Microsoft Fabric Blog explains how to leverage Tonic Textual for secure AI/ML development by automatically preparing sensitive unstructured text within Fabric, maintaining privacy and compliance throughout the workflow.

Transform Sensitive Text into AI-Ready Data on Microsoft Fabric

Organizations face significant challenges unlocking sensitive unstructured text data for responsible and compliant AI/ML development. This guide demonstrates how integrating Tonic Textual into Microsoft Fabric empowers teams to process Office documents, PDFs, and images containing confidential information directly within their existing Fabric ecosystem.

Key Features

  • Automated Entity Detection & Redaction: Tonic Textual detects personal identifiers (names, dates, medical/financial details) in unstructured data, allowing users to anonymize or synthesize content securely.
  • Compliant Data Preparation: Process sensitive data within governed Fabric environments, maintaining compliance with regulations like HIPAA and GDPR.
  • End-to-End Integration: Workflows run natively in Fabric, eliminating manual off-platform preprocessing and minimizing risk.
  • Unlock Downstream Analytics: Privacy-preserving datasets become immediately usable for model training, generative AI, retrieval-augmented generation (RAG), and analytics apps.

Step-by-Step Workflow

1. Add the Tonic Textual Workload

From your Fabric console, add Tonic Textual as a workload to your workspace. This makes the Textual UI accessible directly within Microsoft Fabric.

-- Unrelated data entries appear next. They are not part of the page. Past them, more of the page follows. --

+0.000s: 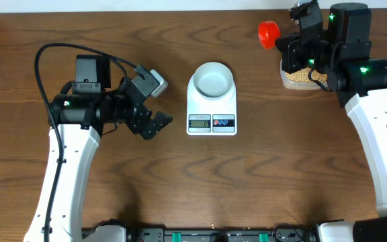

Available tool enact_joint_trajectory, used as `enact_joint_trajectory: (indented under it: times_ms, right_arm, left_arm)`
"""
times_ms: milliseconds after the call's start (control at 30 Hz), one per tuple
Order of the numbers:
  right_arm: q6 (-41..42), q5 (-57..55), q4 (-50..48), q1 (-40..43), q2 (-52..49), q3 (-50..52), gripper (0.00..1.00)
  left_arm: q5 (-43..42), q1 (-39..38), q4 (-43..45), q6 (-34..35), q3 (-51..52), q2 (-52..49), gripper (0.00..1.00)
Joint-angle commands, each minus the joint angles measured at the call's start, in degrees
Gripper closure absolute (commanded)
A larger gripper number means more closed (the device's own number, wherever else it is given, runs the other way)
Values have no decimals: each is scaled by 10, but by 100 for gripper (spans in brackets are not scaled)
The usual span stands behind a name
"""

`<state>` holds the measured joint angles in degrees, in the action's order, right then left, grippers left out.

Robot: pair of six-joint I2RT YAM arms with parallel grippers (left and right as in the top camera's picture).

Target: Scoop item into bowl and weigh 50g on scale

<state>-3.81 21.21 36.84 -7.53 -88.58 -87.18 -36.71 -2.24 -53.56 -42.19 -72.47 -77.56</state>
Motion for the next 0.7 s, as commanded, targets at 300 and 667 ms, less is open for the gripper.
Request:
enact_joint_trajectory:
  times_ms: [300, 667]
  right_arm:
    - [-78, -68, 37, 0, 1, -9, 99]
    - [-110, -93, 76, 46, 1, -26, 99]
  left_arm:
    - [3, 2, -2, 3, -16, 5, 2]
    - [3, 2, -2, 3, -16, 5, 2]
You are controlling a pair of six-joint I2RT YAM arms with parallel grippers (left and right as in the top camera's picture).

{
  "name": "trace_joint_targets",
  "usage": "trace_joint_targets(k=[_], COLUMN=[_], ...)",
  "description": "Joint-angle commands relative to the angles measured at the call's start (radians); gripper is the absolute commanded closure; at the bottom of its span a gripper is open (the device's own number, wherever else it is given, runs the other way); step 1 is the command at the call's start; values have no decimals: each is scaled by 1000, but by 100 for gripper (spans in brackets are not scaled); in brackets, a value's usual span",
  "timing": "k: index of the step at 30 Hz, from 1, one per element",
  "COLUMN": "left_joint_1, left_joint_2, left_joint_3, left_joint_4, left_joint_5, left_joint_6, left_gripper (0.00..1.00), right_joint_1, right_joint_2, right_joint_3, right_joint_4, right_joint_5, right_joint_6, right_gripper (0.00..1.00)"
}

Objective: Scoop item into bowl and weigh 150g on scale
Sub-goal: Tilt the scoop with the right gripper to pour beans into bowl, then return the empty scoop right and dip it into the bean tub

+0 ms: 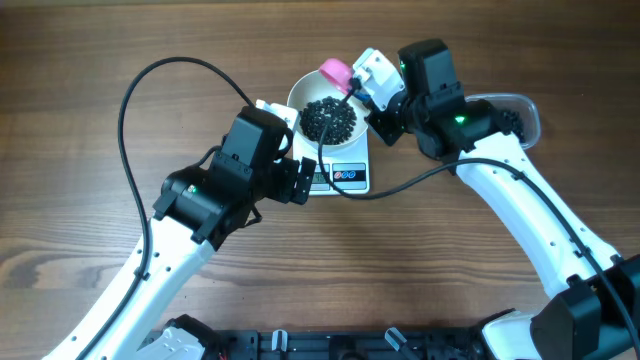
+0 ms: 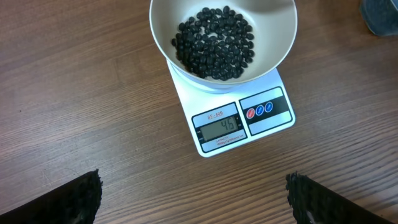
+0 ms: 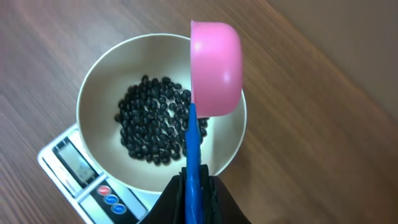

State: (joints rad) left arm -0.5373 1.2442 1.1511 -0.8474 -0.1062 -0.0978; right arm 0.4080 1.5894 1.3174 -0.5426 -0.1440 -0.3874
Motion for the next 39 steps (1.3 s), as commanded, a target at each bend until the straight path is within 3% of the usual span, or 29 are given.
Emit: trace_joint_targets(k=[1,7,13,22,30,39], left_joint_1=[4,4,3,4,4,4], left_joint_2=[2,2,2,2,2,2], left_joint_3=[-5,-5,-5,-5,-5,-5], left_joint_4=[3,2,2,3,3,2], left_joint_5=[11,11,11,11,11,11], left_joint_6=[15,15,15,15,15,15], left_gripper=[0,0,0,0,0,0], right_joint_1=[-12,-106,-306,-578,-604,-604], right_joint_2=[-29,-93,-166,-166,-109,1], right_joint_3=[5,5,5,4,4,4], right_joint_4=[12,34,1,-212,-322,-337], right_joint_5=[12,-108,-119,-18,182,200], right_joint_6=[256,324,338,337,338,338], right_gripper=[96,96,96,96,96,96])
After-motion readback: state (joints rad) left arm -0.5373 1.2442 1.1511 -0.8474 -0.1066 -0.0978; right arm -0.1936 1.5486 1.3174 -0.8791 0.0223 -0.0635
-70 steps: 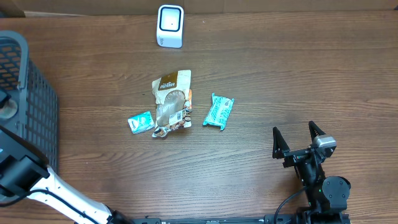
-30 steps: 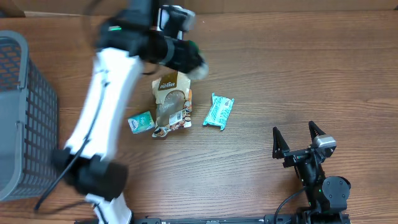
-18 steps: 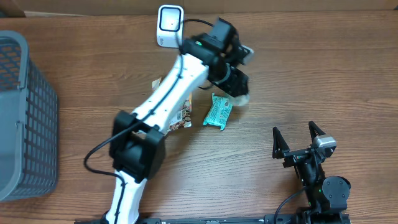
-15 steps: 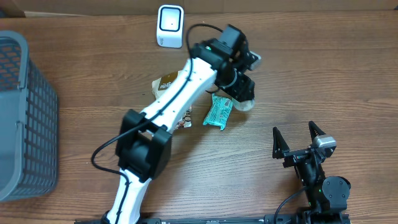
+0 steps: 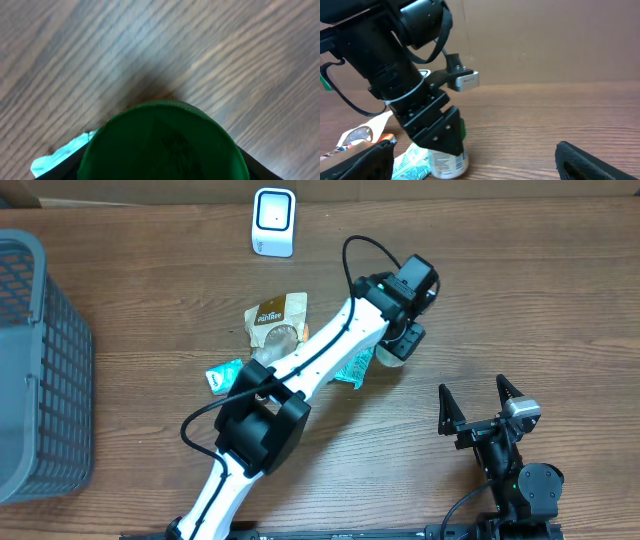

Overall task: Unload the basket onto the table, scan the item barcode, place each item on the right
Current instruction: 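Place the green-lidded jar on the table right of the packet, then raise the left gripper back toward the basket, then move the right gripper forward toward the green-lidded jar, then lower the right gripper over the jar and close on its lid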

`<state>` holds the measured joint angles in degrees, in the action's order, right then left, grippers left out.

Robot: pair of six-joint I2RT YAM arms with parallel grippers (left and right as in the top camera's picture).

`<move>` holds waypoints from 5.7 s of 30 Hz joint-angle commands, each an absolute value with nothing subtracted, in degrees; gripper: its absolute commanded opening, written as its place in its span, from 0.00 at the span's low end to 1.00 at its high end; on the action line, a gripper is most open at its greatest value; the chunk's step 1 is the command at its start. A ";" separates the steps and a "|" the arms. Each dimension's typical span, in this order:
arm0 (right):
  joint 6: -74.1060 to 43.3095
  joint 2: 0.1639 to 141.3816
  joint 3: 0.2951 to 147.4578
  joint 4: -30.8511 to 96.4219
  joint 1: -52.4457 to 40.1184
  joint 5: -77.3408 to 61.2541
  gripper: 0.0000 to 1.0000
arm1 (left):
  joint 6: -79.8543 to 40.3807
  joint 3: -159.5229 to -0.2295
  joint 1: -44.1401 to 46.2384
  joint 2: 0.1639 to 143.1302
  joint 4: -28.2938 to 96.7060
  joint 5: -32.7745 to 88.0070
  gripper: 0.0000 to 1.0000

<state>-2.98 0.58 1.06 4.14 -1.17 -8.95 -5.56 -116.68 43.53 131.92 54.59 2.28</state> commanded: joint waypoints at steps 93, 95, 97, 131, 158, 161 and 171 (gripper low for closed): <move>-3.01 48.23 68.38 51.22 -0.99 -25.28 1.00 | 5.58 -124.49 -14.61 108.47 84.16 14.46 1.00; -3.03 52.56 73.19 55.94 -0.99 -28.53 1.00 | 5.58 -124.49 -14.61 108.47 84.16 14.46 1.00; -3.03 55.81 77.19 60.01 -0.99 -32.21 1.00 | 5.58 -124.49 -14.61 108.47 84.16 14.46 1.00; -8.88 100.16 84.29 51.44 -16.34 -3.53 0.93 | 5.58 -124.49 -14.50 108.47 84.16 14.46 1.00; -29.67 112.20 82.54 51.51 -18.96 -0.03 0.69 | 5.58 -124.49 -14.55 108.47 84.16 14.46 0.99; -29.56 112.12 82.70 52.71 -18.96 -0.03 0.57 | 5.58 -124.49 -14.57 108.47 84.16 14.46 1.00; -4.89 110.21 94.06 63.46 -18.96 -0.08 0.47 | 5.58 -124.49 -14.57 108.49 84.16 14.46 1.00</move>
<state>-16.62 112.25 87.85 62.63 -18.79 -0.58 4.69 -124.62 -14.35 108.57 84.25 13.93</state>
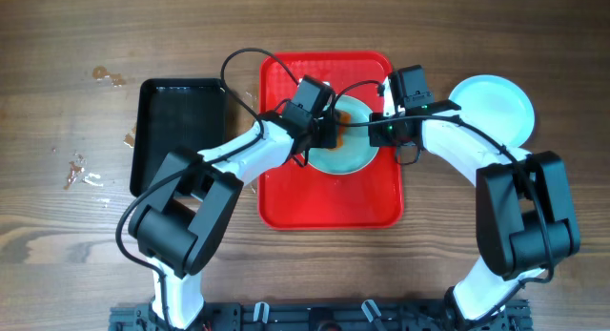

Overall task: Clean dirty plates on tray and stack at the side
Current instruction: 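Scrub the held plate with the sponge in the left gripper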

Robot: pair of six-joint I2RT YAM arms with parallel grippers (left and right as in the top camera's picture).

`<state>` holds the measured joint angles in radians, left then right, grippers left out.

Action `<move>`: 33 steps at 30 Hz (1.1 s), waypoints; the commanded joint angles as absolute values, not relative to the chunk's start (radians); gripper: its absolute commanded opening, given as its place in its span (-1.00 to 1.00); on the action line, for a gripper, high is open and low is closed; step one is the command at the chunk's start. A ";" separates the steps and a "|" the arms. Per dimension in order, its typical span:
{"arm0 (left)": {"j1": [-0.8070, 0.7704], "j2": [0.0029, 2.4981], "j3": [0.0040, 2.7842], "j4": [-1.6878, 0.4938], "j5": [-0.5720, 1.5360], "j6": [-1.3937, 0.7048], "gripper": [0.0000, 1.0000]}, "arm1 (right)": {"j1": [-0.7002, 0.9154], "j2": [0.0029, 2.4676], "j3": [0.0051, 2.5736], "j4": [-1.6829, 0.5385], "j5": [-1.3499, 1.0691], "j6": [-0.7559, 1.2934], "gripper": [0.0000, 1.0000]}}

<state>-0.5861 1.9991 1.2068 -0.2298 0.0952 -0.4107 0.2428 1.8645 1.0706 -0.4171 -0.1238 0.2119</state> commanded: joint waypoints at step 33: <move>-0.405 1.825 1.532 -0.957 -0.075 -0.529 -0.92 | 0.245 1.907 1.072 -0.478 -0.096 0.210 -0.91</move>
<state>-0.5018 1.9347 1.5124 -0.8734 -0.1646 -0.4702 0.2470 1.8648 1.0782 -0.4496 -0.1394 0.2150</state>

2. Configure Input and Output Locations

Select the source Lakehouse containing files to process and specify a destination folder for sanitized outputs.

3. Create a Tonic Textual Item

  • Open your workspace, create a new item, and select ‘Tonic Textual’.
  • Choose files or folders to process; these will be analyzed for sensitive data.

4. Scan Files for Sensitive Text

  • The tool scans and detects a range of sensitive entities within the chosen files.
  • Detected items (e.g., names, dates) are displayed for review.

5. Set De-identification Preferences

  • Decide whether to redact, synthesize (replace with realistic surrogates), or leave entities unchanged.
  • Bulk edit options enable large-scale processing across datasets.

6. Access Sanitized Outputs

  • Sanitized files are saved in the specified destination and are replicas with sensitive data safely redacted or synthesized.
  • Original files remain untouched in their source location.

7. Enable AI/ML Workflows

Why This Matters

  • Compliance-First: Keeps privacy-sensitive data within your Microsoft Fabric environment
  • Seamless Integration: Eliminates risky manual transfers or external preprocessing
  • Acceleration: Enables rapid development of compliant, AI-ready datasets
  • Enterprise-Ready: Scales with organizational needs and Fabric’s governance framework

Learn More

By leveraging Tonic Textual within Fabric, organizations move from blocked to AI-ready, ultimately driving innovation while maintaining privacy and regulatory compliance.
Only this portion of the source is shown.